Сигарета обожгла пальцы Сету, и он резко выпрямился в кресле. Какой-то момент его разум отказывался воспринимать окружающее, но потом в поле его зрения попал книжный шкаф у противоположной стены, и Сет понял, что находится в гостиной, в своем собственном доме.
— Будь оно все проклято, — пробормотал он и начал обследовать пол в поисках оброненного окурка.
Увидев его, Сет втоптал окурок в ковер, откинулся в кресле и допил полупустой бокал. С кухни неслись приглушенные голоса мужчин, играли в карты.
— Дальше.
— Я пас.
— Называй.
— Черт, а я сидел с тремя королями.
«Мои друзья, — подумал Сет и сглотнул слюну от слишком много выпитого на пустой желудок. Это, конечно, способствовало и дурным воспоминаниям. — Мои добрые, усталые, настоящие друзья», — подумал Сет и снова услышал голос из прошлого:
— А я думала — вы мой друг!
Сет допил бокал и налил новый. «Я был твоим другом, ты это знаешь, — мысленно обращался Сет к Эллисон из прошлого. — Если бы ты слушала меня, тебе не было бы так больно. Я старался научить тебя не волноваться слишком много. Это беспокойство обо всем, оно всегда было в тебе, моя дорогая. Это было видно по тому, как ты писала, а так, моя дорогая, милая, талантливая, прекрасная Эллисон, не делается ясная, разумная, аналитическая проза».
— Стрит, все пики, мой Бог! — долетел до Сета полный энтузиазма голос Чарльза Пертриджа.
«Мой друг, — подумал Сет, — мой добрый друг Чарли Пертридж. Какие оправдания мы придумывали тогда друг для друга, Чарли. Замечательные оправдания, они звучали весьма благородно!»
И неожиданно Сет снова был там, в 1939-м. Октябрь 1939-го. «Бабье лето» 1939-го, переполненный зал суда, и его друг Чарли Пертридж мягко говорит его другу Эллисон Маккензи:
— Дорогая, запомни, что ты поклялась говорить правду. Я хочу, чтобы ты рассказала суду, что точно произошло вечером в День труда в этом году. Не бойся, дорогая, ты здесь среди друзей.
— Среди друзей? — это не был голос ребенка, который благодарил Сета за возможность писать статьи в газету. За деньги. — Друзья? Кэти Элсворс — мой друг. Она — мой единственный друг в Пейтон-Плейс.
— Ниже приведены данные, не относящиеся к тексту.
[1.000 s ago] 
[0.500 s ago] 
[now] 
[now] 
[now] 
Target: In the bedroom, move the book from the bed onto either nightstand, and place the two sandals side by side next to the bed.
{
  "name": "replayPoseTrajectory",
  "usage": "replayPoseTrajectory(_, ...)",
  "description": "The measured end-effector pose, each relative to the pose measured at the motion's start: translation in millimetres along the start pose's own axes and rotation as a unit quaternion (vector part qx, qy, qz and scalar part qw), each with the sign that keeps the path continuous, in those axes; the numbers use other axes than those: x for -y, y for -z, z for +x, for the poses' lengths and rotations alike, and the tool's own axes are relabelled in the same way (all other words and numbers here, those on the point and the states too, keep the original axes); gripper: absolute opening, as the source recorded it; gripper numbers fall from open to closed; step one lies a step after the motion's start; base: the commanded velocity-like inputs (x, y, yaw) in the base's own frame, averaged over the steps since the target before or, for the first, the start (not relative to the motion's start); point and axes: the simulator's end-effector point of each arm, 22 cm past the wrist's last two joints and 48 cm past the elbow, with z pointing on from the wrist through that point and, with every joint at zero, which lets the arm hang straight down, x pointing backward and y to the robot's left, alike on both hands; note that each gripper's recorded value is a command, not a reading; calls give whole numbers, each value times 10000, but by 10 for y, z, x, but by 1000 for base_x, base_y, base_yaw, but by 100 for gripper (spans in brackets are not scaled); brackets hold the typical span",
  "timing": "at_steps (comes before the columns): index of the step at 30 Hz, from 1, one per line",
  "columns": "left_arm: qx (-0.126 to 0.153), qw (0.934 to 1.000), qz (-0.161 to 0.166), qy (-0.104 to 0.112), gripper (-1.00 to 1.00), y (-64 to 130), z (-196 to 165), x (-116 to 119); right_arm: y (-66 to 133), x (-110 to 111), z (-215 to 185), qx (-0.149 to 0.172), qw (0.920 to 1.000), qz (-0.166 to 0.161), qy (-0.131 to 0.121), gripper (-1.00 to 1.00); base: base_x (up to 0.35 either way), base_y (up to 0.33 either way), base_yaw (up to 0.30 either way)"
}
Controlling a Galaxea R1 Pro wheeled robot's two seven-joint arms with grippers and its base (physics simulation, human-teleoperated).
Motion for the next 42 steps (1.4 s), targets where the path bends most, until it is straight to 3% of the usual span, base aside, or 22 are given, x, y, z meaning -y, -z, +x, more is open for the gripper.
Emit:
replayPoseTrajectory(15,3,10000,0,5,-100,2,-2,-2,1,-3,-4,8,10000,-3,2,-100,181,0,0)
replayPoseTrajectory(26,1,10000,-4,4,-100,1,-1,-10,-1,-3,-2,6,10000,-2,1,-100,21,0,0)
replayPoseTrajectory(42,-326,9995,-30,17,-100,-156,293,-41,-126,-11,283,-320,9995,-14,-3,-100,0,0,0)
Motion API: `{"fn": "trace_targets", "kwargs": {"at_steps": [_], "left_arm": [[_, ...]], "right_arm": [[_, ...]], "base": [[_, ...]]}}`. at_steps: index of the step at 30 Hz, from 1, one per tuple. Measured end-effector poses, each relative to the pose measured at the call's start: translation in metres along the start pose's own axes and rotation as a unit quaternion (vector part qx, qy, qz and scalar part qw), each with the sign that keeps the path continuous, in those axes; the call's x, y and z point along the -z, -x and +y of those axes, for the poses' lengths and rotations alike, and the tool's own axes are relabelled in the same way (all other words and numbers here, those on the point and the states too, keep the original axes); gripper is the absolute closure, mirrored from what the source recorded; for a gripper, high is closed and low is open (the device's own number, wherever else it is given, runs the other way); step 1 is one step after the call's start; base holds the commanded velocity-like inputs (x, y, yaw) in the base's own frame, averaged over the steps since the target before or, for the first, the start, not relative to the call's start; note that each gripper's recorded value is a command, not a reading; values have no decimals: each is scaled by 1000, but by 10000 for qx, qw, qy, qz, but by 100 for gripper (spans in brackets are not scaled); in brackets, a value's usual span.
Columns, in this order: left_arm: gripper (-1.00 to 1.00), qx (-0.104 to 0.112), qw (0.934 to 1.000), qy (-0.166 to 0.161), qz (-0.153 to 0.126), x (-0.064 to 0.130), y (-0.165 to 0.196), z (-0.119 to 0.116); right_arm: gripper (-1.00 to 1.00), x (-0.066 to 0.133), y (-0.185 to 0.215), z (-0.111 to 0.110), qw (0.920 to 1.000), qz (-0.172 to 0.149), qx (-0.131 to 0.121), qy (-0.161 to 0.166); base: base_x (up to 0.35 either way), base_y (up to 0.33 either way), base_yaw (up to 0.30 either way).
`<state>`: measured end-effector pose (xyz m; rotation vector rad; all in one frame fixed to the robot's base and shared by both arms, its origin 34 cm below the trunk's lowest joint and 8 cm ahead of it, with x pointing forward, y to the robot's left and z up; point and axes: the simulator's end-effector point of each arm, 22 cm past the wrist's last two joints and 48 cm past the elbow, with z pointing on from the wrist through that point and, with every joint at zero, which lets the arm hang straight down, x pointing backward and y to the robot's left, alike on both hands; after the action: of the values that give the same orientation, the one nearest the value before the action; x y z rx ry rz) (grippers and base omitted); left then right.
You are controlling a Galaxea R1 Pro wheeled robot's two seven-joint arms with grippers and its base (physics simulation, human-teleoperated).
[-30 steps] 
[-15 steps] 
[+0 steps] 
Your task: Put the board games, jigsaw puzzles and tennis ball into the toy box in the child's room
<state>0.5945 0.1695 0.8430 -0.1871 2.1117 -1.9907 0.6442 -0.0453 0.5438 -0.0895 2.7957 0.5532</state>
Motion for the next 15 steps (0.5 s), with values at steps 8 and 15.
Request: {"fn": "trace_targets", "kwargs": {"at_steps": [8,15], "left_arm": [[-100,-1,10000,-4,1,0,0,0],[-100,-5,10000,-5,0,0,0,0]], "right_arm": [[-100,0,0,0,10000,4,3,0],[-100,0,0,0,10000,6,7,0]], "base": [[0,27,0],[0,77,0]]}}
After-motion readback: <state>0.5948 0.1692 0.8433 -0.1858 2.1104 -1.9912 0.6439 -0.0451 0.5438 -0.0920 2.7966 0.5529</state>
— Теперь, — звучал голос Чарльза Пертриджа в воспоминаниях Сета. — Не было ли так, что у твоей подруги Кэти Элсворс закружилась голова, когда она посмотрела на вращающиеся части машины в этом доме в луна-парке?
— Протестую, ваша честь! — это был голос Питера Дрейка, молодого адвоката, открывшего свой офис в Пейтон-Плейс один Бог знает зачем.
Он пришел, как говорили горожане, «неизвестно откуда» и до дела «Элсворсы против Харрингтона» занимался разбором пустячных дел рабочих с фабрики. И вот, пожалуйста, осмеливается возражать Чарли Пертриджу, который родился в этом городе.